Accepter la finitude
On le sait pourtant, nous vivons sur une planète finie avec un stock de ressources matérielles limité qu’il faudra protéger et rationner pour les besoins les plus fondamentaux. Accepter cet état de fait, c’est faire le deuil du techno-utopisme. Non, la technologie ne sauvera pas le monde, malgré le discours relatif à une économie plus circulaire ou à davantage d’efficacité technologique. Il sera tout autant utile de revoir notre manière d’habiter la terre, notre manière de consommer et notre manière d’être. Ce qui est, généralement, un message bien plus difficile à porter que le techno-utopisme.
Accepter la finitude de notre planète, c’est faire le pari de la suffisance, c’est-à-dire le fait d’avoir « assez ». Il faudra revoir nos comportements. Choisir la suffisance, ou la sobriété, c’est également choisir de réduire sa consommation, dans le sens marchand du terme, ou ses besoins en mobilité, ce qui aura indéniablement un impact sur la croissance économique qui est, par ailleurs, étroitement liée au progrès technologique. Mais cette dernière, malgré toutes les promesses qu’elle charrie depuis des décennies, n’a pas permis non plus d’apporter des réponses à tous les problèmes auxquels notre société a été confrontée tels que l’empreinte environnementale, les inégalités sociales, le financement de l’état providence [1], etc.
La société en mouvement
Le mirage technologique permet non seulement de ne pas changer de comportements, mais sans doute aussi de se rassurer, de diminuer l’anxiété face à la conscience des enjeux environnementaux, d’évacuer le sentiment d’impuissance que l’on peut éprouver face à ceux-ci.

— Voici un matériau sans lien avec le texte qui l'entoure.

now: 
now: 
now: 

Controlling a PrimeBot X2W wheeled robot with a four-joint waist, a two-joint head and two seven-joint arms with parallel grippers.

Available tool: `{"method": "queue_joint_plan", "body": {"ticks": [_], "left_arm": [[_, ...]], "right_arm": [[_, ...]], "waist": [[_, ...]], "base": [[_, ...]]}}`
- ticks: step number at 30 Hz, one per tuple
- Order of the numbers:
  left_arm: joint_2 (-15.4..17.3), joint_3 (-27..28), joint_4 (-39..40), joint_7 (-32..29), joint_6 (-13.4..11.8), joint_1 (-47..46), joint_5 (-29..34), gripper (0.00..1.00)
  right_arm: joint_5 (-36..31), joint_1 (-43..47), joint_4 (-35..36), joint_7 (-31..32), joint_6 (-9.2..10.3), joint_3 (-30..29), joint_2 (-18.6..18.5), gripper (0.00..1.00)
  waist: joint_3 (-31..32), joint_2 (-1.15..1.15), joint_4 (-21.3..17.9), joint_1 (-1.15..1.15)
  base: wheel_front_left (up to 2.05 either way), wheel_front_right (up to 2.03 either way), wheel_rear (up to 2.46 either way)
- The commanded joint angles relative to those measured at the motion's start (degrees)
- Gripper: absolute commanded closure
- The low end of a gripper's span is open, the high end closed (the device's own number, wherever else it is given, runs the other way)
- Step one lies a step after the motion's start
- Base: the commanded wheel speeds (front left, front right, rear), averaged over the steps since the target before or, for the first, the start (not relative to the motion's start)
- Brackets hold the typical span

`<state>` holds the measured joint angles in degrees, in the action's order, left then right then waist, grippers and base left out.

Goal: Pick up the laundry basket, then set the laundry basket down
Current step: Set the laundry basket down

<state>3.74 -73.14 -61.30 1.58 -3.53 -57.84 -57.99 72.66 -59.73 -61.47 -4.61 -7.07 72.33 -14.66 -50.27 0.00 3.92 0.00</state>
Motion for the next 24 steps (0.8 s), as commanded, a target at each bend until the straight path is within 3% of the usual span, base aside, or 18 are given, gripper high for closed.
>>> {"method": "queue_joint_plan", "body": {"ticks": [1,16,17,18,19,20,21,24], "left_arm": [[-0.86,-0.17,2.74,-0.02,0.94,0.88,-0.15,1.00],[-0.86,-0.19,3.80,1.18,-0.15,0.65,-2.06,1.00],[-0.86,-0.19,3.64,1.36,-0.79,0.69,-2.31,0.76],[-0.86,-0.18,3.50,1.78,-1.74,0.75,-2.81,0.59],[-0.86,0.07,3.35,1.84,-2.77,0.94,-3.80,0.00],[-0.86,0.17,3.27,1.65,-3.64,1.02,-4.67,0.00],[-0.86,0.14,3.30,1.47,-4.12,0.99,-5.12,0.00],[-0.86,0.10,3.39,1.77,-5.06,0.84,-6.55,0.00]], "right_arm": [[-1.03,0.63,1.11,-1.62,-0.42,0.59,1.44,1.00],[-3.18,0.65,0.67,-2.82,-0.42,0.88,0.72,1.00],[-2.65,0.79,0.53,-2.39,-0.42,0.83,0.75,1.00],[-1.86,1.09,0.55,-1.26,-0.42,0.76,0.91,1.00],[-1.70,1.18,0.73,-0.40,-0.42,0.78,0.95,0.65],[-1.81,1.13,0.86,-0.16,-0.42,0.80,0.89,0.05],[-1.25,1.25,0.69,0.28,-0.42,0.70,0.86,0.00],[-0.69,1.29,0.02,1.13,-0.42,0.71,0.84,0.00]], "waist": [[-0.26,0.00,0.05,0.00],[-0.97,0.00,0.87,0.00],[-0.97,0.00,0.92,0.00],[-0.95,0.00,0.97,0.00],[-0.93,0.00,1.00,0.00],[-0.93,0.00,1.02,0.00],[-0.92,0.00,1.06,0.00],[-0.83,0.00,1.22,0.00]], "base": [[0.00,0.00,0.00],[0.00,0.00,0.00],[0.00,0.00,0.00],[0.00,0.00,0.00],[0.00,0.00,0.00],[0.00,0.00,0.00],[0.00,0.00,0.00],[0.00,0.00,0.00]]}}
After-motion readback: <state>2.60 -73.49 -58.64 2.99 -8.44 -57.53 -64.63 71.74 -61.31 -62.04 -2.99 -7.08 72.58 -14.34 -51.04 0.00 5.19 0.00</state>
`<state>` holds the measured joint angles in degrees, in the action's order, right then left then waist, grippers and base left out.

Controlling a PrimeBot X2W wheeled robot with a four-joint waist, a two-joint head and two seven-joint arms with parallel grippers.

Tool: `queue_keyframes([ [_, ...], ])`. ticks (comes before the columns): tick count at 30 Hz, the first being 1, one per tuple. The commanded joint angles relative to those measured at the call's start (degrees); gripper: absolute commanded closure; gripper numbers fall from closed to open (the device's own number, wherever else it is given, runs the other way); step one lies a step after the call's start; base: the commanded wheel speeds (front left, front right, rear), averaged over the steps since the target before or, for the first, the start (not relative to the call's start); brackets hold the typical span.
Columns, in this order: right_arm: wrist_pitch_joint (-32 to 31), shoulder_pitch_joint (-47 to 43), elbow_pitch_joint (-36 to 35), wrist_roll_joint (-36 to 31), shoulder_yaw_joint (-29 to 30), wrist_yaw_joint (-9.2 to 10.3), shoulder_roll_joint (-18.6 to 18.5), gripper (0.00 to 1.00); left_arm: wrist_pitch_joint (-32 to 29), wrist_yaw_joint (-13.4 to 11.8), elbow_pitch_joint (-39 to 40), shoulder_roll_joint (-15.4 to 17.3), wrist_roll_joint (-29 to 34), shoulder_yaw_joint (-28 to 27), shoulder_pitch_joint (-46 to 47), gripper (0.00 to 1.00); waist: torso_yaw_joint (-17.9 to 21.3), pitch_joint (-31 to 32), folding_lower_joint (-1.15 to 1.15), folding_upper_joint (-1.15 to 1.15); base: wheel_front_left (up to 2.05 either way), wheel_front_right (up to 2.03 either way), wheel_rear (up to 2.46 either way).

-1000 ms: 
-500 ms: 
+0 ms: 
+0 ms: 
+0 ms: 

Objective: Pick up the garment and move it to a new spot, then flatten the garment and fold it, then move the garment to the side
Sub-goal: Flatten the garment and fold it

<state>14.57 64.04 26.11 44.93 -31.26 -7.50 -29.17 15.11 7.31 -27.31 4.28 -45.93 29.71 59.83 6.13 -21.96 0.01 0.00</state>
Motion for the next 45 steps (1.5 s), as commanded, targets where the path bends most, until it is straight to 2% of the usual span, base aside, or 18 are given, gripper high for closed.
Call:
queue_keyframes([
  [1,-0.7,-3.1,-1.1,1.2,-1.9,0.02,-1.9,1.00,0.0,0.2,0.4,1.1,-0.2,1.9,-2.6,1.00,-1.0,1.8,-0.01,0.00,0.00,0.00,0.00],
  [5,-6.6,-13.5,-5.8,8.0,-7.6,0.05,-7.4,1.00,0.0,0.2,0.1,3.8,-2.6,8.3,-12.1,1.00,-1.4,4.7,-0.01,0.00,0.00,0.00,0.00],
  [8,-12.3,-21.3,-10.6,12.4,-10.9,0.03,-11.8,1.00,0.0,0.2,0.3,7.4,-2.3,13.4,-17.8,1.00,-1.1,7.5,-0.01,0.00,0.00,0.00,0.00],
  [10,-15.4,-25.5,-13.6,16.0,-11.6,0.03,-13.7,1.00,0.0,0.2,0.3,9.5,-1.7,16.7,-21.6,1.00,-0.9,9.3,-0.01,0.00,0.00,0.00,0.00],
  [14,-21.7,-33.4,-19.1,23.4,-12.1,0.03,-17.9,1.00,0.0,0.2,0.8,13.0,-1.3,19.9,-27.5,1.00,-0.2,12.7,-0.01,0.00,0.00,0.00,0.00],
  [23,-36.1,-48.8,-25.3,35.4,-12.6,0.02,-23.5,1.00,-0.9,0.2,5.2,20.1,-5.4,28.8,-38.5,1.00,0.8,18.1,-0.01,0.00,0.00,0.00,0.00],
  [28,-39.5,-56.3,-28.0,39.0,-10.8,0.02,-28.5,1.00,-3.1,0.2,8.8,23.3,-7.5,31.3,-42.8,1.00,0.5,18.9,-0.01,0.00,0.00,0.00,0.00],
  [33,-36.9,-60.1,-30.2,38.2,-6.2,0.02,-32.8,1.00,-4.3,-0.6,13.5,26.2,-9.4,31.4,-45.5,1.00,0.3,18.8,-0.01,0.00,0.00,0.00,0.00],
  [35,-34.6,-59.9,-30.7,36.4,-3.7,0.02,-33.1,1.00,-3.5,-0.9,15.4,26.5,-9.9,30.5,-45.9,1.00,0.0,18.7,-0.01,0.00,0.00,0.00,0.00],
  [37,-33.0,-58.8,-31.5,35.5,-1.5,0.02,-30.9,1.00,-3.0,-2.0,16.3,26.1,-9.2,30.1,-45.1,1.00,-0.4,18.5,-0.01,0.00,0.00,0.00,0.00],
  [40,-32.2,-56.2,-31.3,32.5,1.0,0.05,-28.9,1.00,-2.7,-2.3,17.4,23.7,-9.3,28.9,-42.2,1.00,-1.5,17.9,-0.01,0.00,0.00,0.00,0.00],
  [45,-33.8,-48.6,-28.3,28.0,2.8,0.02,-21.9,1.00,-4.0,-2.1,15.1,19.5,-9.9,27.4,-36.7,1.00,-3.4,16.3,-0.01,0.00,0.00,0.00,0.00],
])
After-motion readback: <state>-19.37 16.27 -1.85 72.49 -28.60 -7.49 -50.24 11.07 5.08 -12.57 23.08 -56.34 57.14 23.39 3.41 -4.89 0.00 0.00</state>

Il nous empêche de voir (ou nous aide à ne pas voir…) d’autres solutions tellement plus simples et directement efficaces relevant de la sobriété ; il nous ancre dans le système sociétal actuel, dans nos schémas de pensée, dans un certain confort intellectuel et éthique. Les résistances face aux tentatives de désacralisation de la technologie sont d’ordre psychologique, culturel et économique.
De nombreuses initiatives citoyennes et associatives cherchent à inverser les choses, comme les repair café, les do it yourself, les mouvements de transition, les concepts slow food et slow city, et bien sûr les low tech, pour ne citer que quelques exemples. Elles visent à diminuer les volumes consommés, à se réapproprier une partie du cycle de la consommation, à privilégier la qualité plutôt que la quantité dans la production, à mieux connaître les produits utilisés. La lenteur, le soin, la qualité se réinvitent doucement dans nos imaginaires pour nous laisser rêver à une société réellement durable et humaine.
[1] L’état providence se définit par notre forme de politique actuel, dans lequel l’intervention de l’état est forte, notamment via la fiscalité, pour financer la sécurité sociale et de nombreux services sociaux. Mais son financement repose fortement sur la croissance économique et est régulièrement mis à mal par des politiques d’austérité.